■ Task
Exactly those lines from the one with "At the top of" through the end of the listing below must be returned, and nothing else.
----------------
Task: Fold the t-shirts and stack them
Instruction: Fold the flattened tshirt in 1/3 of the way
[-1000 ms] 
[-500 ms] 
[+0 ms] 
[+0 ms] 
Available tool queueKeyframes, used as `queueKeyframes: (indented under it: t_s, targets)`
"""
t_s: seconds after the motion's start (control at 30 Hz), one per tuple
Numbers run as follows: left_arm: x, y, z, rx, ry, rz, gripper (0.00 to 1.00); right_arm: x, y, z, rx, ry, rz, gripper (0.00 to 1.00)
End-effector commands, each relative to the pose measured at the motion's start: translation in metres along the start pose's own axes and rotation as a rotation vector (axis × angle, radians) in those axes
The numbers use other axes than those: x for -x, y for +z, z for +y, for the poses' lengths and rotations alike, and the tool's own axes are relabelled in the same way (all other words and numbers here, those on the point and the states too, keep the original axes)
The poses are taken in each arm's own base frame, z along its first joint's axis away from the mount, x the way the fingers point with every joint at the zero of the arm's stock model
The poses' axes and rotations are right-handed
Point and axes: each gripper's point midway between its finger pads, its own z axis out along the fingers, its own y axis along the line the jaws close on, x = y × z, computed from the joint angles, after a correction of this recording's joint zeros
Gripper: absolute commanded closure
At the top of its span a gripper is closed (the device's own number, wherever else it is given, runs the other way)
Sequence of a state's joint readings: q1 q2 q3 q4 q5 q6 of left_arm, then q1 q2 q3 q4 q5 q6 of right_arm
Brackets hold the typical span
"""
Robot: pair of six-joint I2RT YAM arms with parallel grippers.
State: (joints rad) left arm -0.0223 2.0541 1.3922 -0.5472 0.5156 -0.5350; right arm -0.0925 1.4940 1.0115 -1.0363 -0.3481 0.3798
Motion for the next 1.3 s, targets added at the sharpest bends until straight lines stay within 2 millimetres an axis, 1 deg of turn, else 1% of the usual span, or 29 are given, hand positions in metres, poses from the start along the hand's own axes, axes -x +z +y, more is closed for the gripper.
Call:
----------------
■ Solution for this task
At the top of its span a gripper is closed (the device's own number, wherever else it is given, runs the other way)
Sequence of a state's joint readings: q1 q2 q3 q4 q5 q6 of left_arm, then q1 q2 q3 q4 q5 q6 of right_arm
Brackets hold the typical span
"""
Robot: pair of six-joint I2RT YAM arms with parallel grippers.
State: (joints rad) left arm -0.0223 2.0541 1.3922 -0.5472 0.5156 -0.5350; right arm -0.0925 1.4940 1.0115 -1.0363 -0.3481 0.3798
Motion for the next 1.3 s, targets added at the sharpest bends until straight lines stay within 2 millimetres an axis, 1 deg of turn, else 1% of the usual span, or 29 are given, hand positions in metres, poses from the start along the hand's own axes, axes -x +z +y, more is closed for the gripper.
Call:

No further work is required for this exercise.